Scan the material that follows. Copy every line containing the word "pictures".

BEGIN Provided data

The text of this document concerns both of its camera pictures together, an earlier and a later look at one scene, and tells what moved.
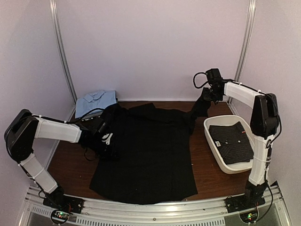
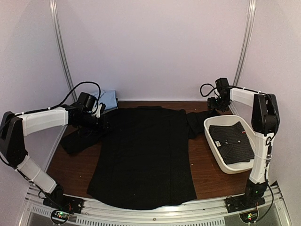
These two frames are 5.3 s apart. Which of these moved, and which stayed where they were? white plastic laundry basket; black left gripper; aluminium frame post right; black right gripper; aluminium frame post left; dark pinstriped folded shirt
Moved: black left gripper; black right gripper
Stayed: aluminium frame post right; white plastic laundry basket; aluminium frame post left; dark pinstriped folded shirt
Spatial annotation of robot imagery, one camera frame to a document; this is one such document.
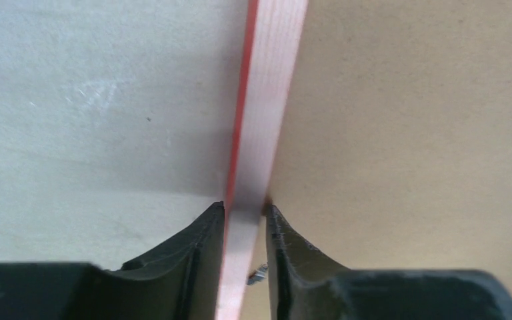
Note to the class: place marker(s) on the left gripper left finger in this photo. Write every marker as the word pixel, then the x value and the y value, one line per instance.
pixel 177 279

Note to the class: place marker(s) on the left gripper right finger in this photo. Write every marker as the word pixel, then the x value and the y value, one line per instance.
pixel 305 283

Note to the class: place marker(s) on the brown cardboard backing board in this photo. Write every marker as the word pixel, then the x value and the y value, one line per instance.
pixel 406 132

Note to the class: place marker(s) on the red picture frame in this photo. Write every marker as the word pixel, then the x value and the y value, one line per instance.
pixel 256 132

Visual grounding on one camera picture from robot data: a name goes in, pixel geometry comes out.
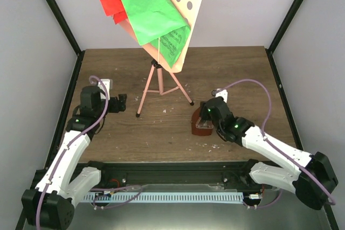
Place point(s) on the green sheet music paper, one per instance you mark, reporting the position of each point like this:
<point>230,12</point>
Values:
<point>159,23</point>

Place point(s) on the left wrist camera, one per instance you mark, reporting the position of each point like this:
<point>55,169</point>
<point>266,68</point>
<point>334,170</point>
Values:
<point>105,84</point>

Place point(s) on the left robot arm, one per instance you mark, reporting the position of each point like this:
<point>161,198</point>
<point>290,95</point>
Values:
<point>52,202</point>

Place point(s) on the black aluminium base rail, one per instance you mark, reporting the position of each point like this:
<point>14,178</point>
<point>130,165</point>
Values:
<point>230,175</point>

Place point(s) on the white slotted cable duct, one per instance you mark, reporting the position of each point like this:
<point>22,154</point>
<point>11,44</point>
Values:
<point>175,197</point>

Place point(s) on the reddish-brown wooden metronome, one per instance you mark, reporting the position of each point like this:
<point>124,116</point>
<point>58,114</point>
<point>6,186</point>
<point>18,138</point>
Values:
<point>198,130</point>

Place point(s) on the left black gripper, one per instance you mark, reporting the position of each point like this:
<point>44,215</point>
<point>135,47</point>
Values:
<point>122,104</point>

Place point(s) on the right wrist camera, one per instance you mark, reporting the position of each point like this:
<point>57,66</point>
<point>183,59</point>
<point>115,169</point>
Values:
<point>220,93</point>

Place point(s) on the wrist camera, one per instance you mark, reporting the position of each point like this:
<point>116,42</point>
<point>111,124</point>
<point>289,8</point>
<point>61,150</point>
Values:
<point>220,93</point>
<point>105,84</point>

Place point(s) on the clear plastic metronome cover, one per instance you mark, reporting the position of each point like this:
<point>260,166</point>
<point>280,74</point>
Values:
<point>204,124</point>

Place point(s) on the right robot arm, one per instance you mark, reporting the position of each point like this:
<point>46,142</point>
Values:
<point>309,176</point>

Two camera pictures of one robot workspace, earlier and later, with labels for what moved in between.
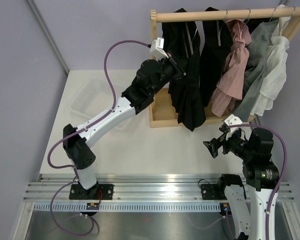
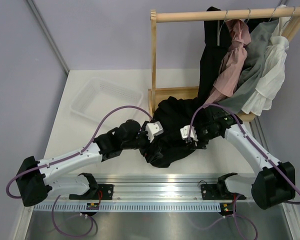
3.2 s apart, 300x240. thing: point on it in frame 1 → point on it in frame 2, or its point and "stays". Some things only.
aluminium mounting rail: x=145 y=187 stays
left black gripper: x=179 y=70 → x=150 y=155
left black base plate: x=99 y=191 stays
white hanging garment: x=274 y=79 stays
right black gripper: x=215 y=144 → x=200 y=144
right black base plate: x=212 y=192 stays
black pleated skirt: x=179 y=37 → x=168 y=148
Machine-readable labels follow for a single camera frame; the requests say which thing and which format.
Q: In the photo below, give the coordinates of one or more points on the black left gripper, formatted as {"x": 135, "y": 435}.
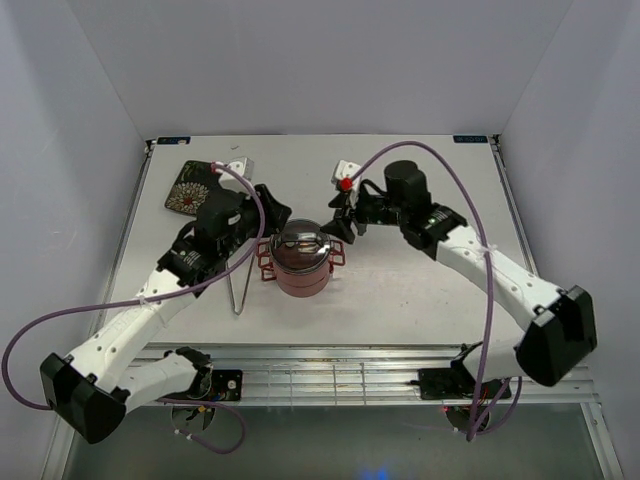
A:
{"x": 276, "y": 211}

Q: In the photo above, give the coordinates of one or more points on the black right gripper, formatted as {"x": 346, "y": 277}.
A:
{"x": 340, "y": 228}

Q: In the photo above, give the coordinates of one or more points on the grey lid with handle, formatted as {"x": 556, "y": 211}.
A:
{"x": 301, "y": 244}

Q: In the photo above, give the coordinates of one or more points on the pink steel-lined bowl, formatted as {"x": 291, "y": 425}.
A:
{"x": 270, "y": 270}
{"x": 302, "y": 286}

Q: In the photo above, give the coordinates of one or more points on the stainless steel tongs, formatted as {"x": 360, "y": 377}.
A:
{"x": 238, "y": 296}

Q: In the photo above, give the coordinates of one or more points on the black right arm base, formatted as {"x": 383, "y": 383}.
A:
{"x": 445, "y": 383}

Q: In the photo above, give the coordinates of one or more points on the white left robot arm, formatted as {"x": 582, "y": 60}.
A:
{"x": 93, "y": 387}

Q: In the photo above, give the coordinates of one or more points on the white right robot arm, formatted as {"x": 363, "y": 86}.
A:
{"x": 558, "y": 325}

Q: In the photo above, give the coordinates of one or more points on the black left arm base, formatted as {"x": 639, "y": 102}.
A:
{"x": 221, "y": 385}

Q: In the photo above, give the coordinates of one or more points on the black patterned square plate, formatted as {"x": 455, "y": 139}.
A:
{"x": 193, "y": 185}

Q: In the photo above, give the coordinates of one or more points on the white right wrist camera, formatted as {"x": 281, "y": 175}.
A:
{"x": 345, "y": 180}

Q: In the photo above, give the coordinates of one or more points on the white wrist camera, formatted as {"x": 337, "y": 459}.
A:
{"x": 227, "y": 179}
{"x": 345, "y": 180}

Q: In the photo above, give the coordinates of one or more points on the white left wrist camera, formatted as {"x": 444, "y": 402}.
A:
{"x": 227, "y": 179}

END Provided data

* **Response to this task**
The text of this document concerns both of its camera pictures together, an earlier and a later look at one scene, and tells what moved.
Two camera pictures of one robot workspace, earlier and later, with labels for what moved in between.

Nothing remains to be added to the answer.